EXERCISE OBJECTIVE:
Copy each line of the records that includes "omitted".

Records contained in a dataset:
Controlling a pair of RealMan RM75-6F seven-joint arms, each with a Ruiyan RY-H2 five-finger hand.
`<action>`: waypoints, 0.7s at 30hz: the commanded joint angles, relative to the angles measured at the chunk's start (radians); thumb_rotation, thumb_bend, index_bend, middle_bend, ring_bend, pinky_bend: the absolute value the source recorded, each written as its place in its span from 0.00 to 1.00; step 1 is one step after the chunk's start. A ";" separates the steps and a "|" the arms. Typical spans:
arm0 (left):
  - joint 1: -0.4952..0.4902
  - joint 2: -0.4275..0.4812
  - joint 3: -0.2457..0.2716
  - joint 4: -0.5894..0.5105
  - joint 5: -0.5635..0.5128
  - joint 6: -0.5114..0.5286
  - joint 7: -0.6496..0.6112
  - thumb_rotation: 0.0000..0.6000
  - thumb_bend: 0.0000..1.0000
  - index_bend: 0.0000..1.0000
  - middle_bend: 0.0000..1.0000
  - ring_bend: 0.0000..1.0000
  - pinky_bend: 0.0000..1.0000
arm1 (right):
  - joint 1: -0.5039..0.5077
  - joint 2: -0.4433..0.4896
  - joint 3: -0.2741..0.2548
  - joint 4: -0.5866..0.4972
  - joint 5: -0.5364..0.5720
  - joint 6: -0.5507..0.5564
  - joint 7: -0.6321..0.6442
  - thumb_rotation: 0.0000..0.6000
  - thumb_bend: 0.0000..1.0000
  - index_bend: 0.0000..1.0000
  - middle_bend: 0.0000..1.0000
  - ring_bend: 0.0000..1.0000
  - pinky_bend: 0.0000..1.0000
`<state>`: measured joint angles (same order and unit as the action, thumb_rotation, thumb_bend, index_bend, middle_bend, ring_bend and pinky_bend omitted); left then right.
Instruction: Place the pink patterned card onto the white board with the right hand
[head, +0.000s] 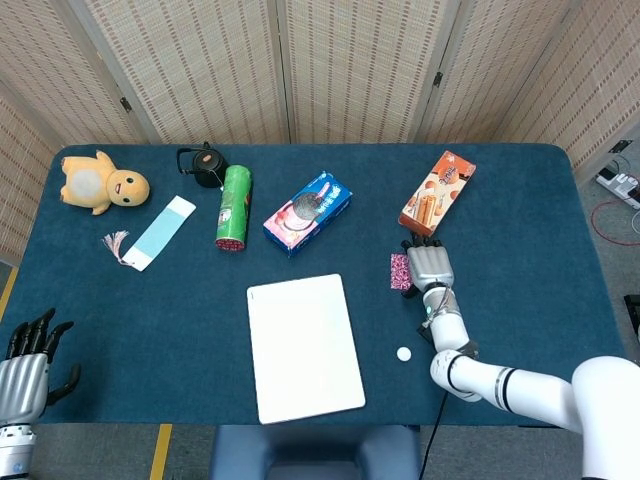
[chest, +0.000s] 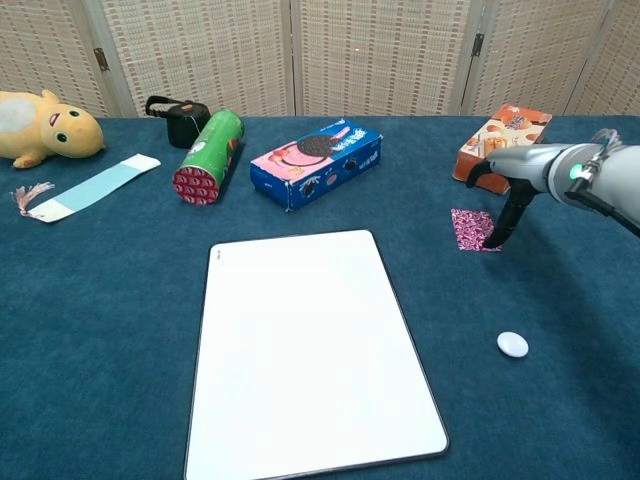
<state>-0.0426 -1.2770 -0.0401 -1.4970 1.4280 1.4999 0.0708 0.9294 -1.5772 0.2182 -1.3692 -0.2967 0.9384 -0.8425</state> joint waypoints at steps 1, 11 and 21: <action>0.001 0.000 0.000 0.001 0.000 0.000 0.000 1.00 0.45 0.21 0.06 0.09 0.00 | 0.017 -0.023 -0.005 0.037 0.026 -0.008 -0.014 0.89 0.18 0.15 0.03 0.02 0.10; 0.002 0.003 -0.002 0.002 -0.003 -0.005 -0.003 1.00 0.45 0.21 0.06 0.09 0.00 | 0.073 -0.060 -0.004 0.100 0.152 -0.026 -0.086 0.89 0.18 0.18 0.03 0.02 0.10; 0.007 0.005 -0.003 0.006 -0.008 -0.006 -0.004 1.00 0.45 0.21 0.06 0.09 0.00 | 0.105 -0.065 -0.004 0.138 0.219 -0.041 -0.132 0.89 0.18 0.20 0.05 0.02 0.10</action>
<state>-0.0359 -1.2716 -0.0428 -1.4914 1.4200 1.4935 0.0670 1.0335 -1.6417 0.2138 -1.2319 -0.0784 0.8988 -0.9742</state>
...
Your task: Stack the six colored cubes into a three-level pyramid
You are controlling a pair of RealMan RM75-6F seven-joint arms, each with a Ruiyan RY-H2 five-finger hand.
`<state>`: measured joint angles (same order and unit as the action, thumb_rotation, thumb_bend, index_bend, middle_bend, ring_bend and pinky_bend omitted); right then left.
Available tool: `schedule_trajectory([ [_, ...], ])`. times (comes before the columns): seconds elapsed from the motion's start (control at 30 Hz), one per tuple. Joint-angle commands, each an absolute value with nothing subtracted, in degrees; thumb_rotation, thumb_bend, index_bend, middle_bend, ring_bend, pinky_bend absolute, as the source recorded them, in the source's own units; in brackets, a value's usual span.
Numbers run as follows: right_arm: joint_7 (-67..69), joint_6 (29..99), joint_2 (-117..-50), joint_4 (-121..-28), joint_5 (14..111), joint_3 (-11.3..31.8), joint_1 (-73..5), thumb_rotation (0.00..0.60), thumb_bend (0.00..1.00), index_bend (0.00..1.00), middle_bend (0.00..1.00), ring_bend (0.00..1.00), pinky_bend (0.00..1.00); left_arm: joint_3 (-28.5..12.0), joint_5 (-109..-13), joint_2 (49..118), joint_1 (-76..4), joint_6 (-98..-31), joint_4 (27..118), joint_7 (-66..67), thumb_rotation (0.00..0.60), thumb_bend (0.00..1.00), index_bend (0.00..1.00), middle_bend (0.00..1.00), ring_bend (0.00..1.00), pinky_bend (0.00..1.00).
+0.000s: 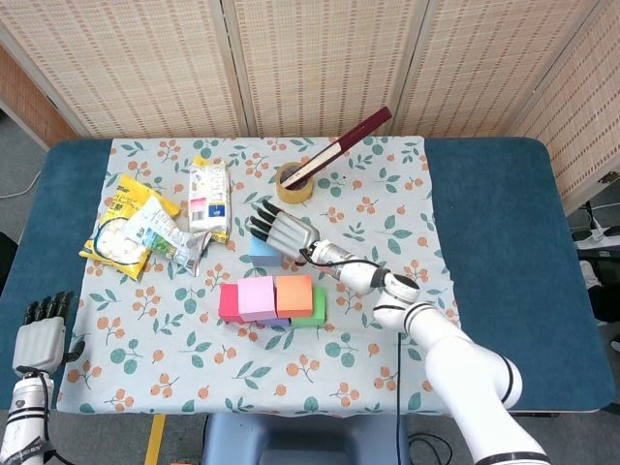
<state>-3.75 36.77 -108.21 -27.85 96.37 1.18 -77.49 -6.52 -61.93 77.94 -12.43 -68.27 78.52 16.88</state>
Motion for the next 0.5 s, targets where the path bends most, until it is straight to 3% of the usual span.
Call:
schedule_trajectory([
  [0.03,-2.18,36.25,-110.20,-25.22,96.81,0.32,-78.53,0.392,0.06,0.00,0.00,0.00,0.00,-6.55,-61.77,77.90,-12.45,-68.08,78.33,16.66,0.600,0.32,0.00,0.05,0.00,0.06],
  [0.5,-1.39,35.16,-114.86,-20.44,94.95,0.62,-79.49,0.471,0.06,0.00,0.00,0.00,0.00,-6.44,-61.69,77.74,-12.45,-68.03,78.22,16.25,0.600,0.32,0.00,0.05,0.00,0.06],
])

EXERCISE SOLUTION:
`<state>`: measured joint angles (same order and unit as the action, thumb_rotation, thumb_bend, index_bend, middle_bend, ring_bend and pinky_bend omitted); left then right.
`<state>`: measured joint angles (same order and unit as the action, thumb_rotation, thumb_bend, index_bend, middle_bend, ring_bend and pinky_bend omitted); right then left.

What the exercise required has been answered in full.